● **WHAT TO DO**
Write out the lines of the material below exactly, beginning at the line with "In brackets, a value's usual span" and stopping after the line with "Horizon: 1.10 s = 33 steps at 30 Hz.", and leave out the pictures.
----- STORED DATA -----
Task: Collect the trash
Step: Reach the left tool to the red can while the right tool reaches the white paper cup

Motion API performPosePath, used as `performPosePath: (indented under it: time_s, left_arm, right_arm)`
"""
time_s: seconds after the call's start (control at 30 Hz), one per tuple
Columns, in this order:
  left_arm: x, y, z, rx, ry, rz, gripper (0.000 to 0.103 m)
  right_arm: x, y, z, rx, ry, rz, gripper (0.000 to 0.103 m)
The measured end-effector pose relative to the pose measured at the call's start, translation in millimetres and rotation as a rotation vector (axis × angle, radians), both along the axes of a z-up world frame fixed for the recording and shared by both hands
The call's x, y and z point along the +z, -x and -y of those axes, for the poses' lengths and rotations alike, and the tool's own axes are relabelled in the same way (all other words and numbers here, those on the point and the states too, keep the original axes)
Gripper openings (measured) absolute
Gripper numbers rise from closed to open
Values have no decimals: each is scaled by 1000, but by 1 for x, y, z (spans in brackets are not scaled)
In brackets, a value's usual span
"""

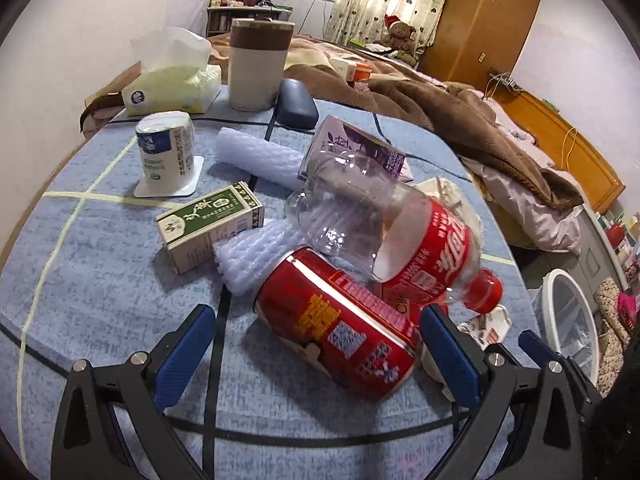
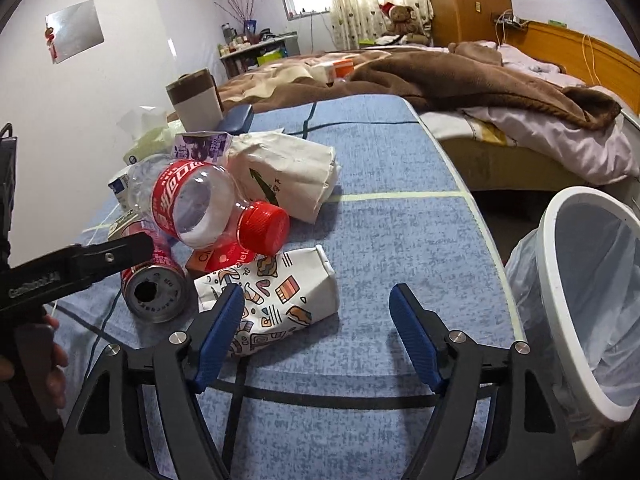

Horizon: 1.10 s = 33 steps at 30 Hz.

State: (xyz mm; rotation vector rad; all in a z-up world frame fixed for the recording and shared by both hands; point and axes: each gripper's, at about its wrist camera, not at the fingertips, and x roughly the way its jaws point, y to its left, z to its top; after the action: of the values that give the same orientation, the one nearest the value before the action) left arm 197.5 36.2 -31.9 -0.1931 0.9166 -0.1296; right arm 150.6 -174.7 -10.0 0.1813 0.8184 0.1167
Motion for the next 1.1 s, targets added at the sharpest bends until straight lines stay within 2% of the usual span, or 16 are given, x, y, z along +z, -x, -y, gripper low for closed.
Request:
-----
● **ANSWER BOX**
In brackets, a value's usual span
"""


Horizon: 1.10 s = 33 steps at 30 Hz.

This output requires no further additions.